FcRIIB engagement drives agonistic activity of Fc-engineered OX40 antibody to stimulate human tumor-infiltrating T cells

Background OX40 (CD134) is a costimulatory molecule of the tumor necrosis factor receptor superfamily that is currently being investigated as a target for cancer immunotherapy. However, despite promising results in murine tumor models, the clinical efficacy of agonistic alpha OX40 antibodies in the treatment of patients with cancer has fallen short of the high expectation in earlier-stage trials. Methods Using lymphocytes from resected tumor, tumor-free (TF) tissue and peripheral blood mononuclear cells (PBMC) of 96 patients with hepatocellular and colorectal cancers, we determined OX40 expression and the in vitro T-cell agonistic activity of OX40-targeting compounds. RNA-Seq was used to evaluate OX40-mediated transcriptional changes in CD4+ and CD8+ human tumor-infiltrating lymphocytes (TILs).

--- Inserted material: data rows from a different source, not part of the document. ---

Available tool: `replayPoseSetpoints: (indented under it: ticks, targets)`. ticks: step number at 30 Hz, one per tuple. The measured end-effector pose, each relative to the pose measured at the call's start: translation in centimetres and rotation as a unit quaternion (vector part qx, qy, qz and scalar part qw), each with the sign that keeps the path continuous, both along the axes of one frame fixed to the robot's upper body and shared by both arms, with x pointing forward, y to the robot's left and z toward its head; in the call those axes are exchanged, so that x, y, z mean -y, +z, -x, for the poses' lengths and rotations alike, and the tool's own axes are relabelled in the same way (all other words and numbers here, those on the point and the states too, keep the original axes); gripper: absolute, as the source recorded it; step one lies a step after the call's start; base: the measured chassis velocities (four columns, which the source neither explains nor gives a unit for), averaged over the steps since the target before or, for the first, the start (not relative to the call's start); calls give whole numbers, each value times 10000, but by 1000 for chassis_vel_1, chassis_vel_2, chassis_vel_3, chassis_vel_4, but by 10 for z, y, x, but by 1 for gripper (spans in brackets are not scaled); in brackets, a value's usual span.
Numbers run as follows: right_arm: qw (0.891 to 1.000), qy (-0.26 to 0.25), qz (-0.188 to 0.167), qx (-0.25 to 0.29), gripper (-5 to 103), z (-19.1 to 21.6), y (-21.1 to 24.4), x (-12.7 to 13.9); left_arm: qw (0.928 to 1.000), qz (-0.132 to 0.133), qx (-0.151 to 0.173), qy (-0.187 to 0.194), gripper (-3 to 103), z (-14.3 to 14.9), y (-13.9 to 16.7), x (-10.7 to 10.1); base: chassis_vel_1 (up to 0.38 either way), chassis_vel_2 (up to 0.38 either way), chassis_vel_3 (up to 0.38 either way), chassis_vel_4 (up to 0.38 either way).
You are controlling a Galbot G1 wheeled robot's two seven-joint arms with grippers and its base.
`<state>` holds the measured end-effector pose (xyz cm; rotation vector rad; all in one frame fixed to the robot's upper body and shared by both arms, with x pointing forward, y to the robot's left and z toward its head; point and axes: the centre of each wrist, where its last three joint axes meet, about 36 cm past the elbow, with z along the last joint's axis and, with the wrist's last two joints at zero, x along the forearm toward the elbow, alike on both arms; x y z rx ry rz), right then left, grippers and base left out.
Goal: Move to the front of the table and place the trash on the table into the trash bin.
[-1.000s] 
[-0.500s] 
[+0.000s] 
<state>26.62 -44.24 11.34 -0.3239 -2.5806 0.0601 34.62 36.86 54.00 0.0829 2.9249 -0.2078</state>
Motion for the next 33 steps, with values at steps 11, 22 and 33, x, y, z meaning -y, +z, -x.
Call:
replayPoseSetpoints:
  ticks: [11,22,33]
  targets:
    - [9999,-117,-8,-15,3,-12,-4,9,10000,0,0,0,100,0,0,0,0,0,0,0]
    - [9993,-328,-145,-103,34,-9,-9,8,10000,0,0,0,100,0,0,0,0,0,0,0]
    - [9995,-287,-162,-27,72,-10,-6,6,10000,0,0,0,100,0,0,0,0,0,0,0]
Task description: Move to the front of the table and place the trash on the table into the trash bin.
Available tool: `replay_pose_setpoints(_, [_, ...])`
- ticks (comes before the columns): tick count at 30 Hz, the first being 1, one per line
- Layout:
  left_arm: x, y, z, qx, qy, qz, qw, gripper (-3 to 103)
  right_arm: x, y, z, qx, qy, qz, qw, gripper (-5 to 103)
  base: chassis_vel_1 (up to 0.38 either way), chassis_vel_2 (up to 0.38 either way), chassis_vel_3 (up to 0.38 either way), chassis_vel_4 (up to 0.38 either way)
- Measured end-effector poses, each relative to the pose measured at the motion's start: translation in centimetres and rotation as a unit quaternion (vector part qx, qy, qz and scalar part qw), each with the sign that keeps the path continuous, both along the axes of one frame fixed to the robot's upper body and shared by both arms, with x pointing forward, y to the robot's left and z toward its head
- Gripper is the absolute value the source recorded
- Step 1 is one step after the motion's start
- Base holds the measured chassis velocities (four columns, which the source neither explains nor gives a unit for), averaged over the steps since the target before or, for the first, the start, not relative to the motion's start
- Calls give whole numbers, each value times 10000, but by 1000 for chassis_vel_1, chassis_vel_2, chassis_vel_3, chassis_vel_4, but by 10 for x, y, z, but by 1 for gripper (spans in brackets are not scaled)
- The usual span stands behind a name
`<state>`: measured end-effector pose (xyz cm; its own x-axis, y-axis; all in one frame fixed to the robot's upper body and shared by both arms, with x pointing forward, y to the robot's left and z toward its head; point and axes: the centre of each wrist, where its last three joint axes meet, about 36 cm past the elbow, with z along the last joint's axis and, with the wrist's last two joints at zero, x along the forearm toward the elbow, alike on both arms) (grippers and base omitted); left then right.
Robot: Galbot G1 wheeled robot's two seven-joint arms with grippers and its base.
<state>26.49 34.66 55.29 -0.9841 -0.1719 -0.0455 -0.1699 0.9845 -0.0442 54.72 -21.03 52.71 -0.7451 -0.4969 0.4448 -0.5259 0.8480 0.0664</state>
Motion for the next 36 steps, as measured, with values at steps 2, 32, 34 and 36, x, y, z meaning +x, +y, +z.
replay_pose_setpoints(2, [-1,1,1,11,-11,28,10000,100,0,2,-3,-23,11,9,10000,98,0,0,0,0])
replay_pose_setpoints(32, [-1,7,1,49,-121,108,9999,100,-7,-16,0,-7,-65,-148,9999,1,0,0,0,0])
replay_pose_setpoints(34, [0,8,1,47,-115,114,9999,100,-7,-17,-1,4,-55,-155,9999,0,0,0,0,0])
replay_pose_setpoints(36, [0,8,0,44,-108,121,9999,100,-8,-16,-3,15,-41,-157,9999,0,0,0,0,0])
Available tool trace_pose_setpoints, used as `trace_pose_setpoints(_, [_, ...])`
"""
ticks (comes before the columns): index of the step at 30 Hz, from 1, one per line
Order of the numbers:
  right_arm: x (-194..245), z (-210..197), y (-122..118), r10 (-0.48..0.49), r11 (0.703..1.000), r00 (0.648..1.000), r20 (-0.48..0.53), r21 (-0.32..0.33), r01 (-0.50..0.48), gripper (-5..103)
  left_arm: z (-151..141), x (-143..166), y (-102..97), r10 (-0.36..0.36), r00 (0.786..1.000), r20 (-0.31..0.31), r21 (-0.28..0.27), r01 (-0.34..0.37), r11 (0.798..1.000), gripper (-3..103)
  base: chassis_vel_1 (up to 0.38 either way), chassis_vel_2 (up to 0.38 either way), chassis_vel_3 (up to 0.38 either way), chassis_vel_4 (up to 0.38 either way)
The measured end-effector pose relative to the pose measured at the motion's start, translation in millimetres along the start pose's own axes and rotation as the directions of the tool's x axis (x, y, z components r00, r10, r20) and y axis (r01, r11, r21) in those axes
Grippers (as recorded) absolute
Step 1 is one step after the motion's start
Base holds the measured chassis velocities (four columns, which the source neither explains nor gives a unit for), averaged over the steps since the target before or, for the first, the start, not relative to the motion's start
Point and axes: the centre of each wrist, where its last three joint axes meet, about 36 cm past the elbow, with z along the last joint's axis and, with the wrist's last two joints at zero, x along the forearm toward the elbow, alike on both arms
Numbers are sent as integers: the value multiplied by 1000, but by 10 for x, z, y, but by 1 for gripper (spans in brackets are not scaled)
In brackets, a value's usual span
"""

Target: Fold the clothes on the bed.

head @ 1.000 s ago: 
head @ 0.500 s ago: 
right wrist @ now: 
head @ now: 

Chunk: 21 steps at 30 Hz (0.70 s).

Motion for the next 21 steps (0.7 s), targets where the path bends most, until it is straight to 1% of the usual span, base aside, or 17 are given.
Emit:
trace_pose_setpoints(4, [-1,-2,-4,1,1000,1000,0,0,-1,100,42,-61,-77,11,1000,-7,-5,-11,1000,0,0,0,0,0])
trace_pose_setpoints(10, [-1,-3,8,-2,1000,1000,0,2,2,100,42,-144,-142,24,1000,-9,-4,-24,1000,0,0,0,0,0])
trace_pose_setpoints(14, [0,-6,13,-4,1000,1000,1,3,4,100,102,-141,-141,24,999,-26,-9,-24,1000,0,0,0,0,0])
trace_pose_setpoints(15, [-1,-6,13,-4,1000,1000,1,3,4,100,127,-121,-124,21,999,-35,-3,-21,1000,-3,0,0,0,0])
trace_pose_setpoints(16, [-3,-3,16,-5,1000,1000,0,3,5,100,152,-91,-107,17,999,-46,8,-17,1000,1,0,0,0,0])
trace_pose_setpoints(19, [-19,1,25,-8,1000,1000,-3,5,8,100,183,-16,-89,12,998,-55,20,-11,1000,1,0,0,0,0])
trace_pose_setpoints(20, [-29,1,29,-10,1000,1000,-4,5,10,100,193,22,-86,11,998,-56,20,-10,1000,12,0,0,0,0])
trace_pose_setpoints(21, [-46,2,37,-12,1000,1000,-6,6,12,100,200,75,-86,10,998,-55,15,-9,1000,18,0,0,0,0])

Results Here, we show that OX40 was overexpressed on tumor-infiltrating CD4+ T cells compared with blood and TF tissue-derived T cells. In contrast to a clinical candidate alpha OX40 antibody, treatment with an Fc-engineered alpha OX40 antibody (alpha OX40_v12) with selectively enhanced Fc gamma RIIB affinity, stimulated in vitro CD4+ and CD8+ TIL expansion, as well as cytokine and chemokine secretions. The activity of alpha OX40_v12 was dependent on Fc gamma RIIB engagement and intrinsic CD3/CD28 signals. The transcriptional landscape of CD4+ and CD8+ TILs shifted toward a prosurvival, inflammatory and chemotactic profile on treatment with alpha OX40_v12. Conclusions OX40 is overexpressed on CD4+ TILs and thus represents a promising target for immunotherapy. Targeting OX40 with currently used agonistic antibodies may be inefficient due to lack of OX40 multimerization. Thus, Fc engineering is a powerful tool in enhancing the agonistic activity of alpha OX40 antibody and may shape the future design of antibody-mediated alpha OX40 immunotherapy.